22 KiB
Writing Functional Tests
This is the most important deliverable. The Markdown files are documentation. The functional test file is the automated safety net. Name it using the project's conventions: test_functional.py (Python/pytest), FunctionalSpec.scala (Scala/ScalaTest), FunctionalTest.java (Java/JUnit), functional.test.ts (TypeScript/Jest), functional_test.go (Go), etc.
Structure: Three Test Groups
Organize tests into three logical groups using whatever structure the test framework provides — classes (Python/Java), describe blocks (TypeScript/Jest), traits (Scala), or subtests (Go):
Spec Requirements
— One test per testable spec section
— Each test's documentation cites the spec requirement
Fitness Scenarios
— One test per QUALITY.md scenario (1:1 mapping)
— Named to match: test_scenario_N_memorable_name (or equivalent convention)
Boundaries and Edge Cases
— One test per defensive pattern from Step 5
— Targets null guards, try/catch, normalization, fallbacks
Test Count Heuristic
Target = (testable spec sections) + (QUALITY.md scenarios) + (defensive patterns from Step 5)
Example: 12 spec sections + 10 scenarios + 15 defensive patterns = 37 tests as a target.
For a medium-sized project (5–15 source files), this typically yields 35–50 functional tests. Significantly fewer suggests missed requirements or shallow exploration. Don't pad to hit a number — every test should exercise real project code and verify a meaningful property.

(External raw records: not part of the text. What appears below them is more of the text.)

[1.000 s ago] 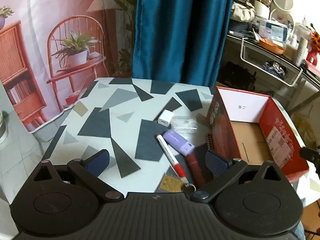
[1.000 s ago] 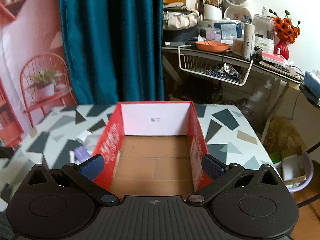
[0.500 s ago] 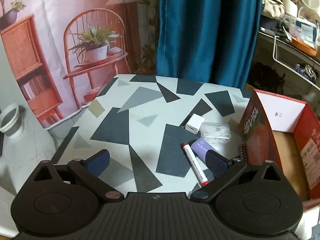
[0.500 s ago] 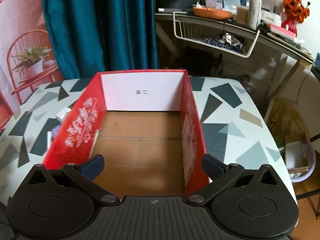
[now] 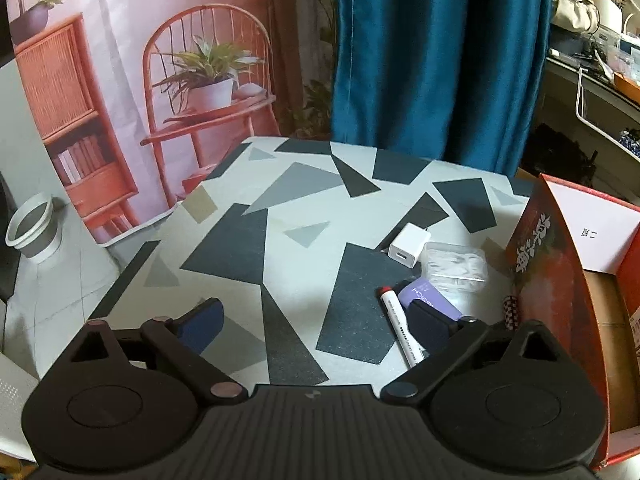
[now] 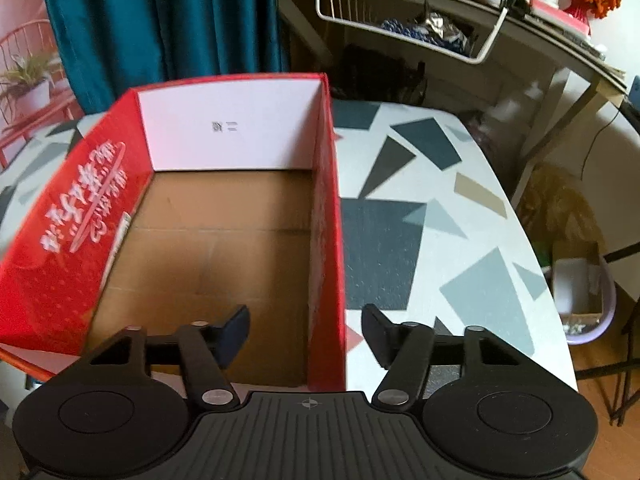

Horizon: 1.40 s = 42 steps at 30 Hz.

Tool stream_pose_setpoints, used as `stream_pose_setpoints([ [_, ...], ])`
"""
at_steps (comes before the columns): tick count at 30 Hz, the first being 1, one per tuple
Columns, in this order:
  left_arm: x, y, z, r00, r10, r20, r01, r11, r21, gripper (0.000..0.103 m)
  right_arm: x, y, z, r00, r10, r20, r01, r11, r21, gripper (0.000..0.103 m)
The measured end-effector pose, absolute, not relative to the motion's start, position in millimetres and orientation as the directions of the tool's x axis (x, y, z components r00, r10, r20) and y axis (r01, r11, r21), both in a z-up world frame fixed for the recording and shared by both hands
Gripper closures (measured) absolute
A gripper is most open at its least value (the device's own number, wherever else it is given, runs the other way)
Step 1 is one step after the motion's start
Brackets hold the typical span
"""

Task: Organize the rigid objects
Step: 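Move the left tool toward the white-and-red marker beside the box, then lower the left tool over the marker and close its fingers on it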

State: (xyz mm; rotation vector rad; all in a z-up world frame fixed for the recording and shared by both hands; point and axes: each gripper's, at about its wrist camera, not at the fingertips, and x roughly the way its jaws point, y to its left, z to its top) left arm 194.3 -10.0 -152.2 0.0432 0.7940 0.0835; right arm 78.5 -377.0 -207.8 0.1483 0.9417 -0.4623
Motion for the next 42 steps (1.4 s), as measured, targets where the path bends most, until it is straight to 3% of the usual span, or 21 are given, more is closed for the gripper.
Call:
stream_pose_setpoints([
  [7,196.9,-10.1,-163.3,0.7,0.023,-0.714,-0.014,1.0,0.019,0.006,81.4,-384.6,-215.9,0.478,-0.317,-0.819,0.455,0.887,-0.078,0.079],
  [14,201.1,-9.7,-165.4,0.701,0.024,-0.713,-0.01,1.0,0.023,0.007,84.9,-387.4,-220.6,0.463,-0.337,-0.82,0.47,0.877,-0.095,0.09],
  [32,208.3,-0.4,-185.6,0.648,-0.039,-0.761,0.005,0.999,-0.047,0.027,78.5,-387.6,-223.5,0.512,-0.348,-0.785,0.477,0.876,-0.076,0.091],
  [37,215.2,-1.3,-200.3,0.609,-0.072,-0.79,0.02,0.997,-0.075,0.048,80.4,-380.5,-224.2,0.527,-0.334,-0.781,0.455,0.887,-0.073,0.093],
  [42,220.3,0.4,-213.4,0.568,-0.12,-0.814,0.026,0.991,-0.128,0.059,82.0,-380.5,-226.2,0.535,-0.332,-0.777,0.441,0.894,-0.078,0.093],
])
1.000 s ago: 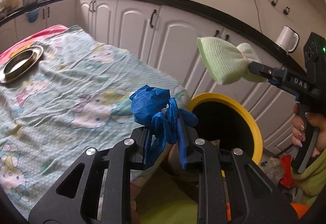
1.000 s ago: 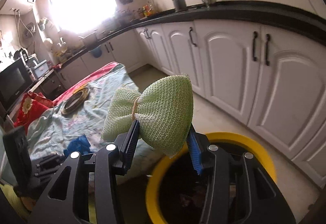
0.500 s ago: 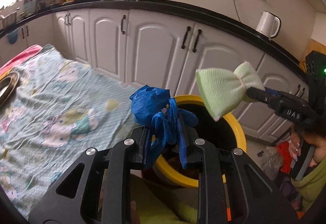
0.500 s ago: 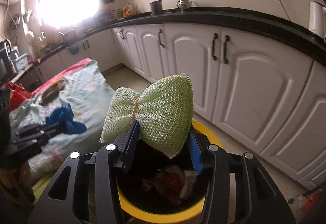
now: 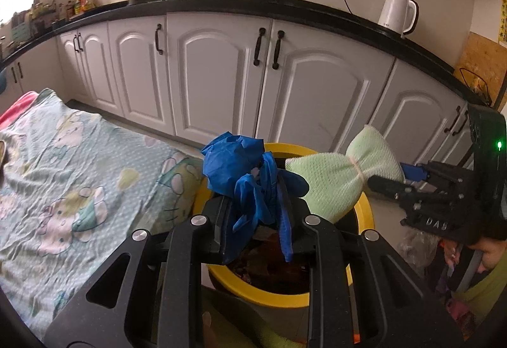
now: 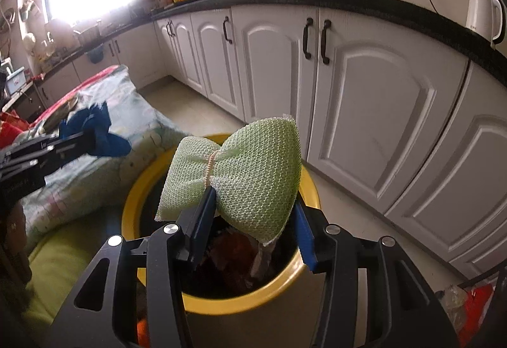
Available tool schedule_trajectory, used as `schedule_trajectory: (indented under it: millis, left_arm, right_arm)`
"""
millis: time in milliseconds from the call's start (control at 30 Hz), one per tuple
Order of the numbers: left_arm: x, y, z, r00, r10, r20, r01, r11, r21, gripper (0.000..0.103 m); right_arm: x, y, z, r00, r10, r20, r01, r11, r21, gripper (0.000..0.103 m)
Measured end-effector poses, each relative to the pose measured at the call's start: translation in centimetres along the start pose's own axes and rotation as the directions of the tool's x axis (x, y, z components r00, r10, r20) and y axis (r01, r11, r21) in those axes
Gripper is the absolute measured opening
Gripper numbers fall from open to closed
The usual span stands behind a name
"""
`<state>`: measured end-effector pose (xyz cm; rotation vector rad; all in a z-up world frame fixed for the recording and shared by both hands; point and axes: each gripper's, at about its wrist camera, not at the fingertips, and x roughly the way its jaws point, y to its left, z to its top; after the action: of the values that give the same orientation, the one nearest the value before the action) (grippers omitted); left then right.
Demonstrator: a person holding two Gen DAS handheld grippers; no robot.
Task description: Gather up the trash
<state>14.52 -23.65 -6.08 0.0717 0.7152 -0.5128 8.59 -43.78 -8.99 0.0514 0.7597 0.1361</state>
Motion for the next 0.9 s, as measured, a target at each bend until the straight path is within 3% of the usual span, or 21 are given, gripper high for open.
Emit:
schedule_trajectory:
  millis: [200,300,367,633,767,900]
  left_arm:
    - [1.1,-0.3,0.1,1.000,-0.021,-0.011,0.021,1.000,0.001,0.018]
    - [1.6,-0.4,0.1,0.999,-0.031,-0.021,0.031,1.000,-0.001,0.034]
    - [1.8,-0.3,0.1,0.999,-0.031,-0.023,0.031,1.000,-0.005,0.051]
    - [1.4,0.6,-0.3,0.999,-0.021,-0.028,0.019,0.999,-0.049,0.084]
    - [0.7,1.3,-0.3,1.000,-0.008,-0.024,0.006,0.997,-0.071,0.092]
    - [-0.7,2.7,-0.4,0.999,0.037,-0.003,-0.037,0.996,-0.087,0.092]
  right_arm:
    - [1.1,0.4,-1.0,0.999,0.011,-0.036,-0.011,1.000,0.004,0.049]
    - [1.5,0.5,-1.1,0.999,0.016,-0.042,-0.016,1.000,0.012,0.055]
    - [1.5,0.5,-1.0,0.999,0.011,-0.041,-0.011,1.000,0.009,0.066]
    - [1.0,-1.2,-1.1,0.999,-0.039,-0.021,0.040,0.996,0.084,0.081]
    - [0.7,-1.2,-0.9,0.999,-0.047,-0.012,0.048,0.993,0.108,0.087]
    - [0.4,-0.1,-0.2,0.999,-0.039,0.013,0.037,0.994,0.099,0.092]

Import Pattern: Match the Existing Tests
Before writing any test code, read 2–3 existing test files and identify how they import project modules. This is critical — projects handle imports differently and getting it wrong means every test fails with resolution errors.
Common patterns by language:
Python:
sys.path.insert(0, "src/")then bare imports (from module import func)- Package imports (
from myproject.module import func) - Relative imports with conftest.py path manipulation
Java:
import com.example.project.Module;matching the package structure- Test source root must mirror main source root
Scala:
import com.example.project._orimport com.example.project.{ClassA, ClassB}- SBT project layout:
src/test/scala/mirrorssrc/main/scala/
TypeScript/JavaScript:
import { func } from '../src/module'with relative paths- Path aliases from
tsconfig.json(e.g.,@/module)
Go:
- Same package: test files in the same directory with
package mypackage - Black-box testing:
package mypackage_testwith explicit imports - Internal packages may require specific import paths
Rust:
use crate::module::function;for unit tests in the same crateuse myproject::module::function;for integration tests intests/
Whatever pattern the existing tests use, copy it exactly. Do not guess or invent a different pattern.
Create Test Setup BEFORE Writing Tests
Every test framework has a mechanism for shared setup. If your tests use shared fixtures or test data, you MUST create the setup file before writing tests. Test frameworks do not auto-discover fixtures from other directories.
By language:
Python (pytest): Create quality/conftest.py defining every fixture. Fixtures in tests/conftest.py are NOT available to quality/test_functional.py. Preferred: write tests that create data inline using tmp_path to eliminate conftest dependency.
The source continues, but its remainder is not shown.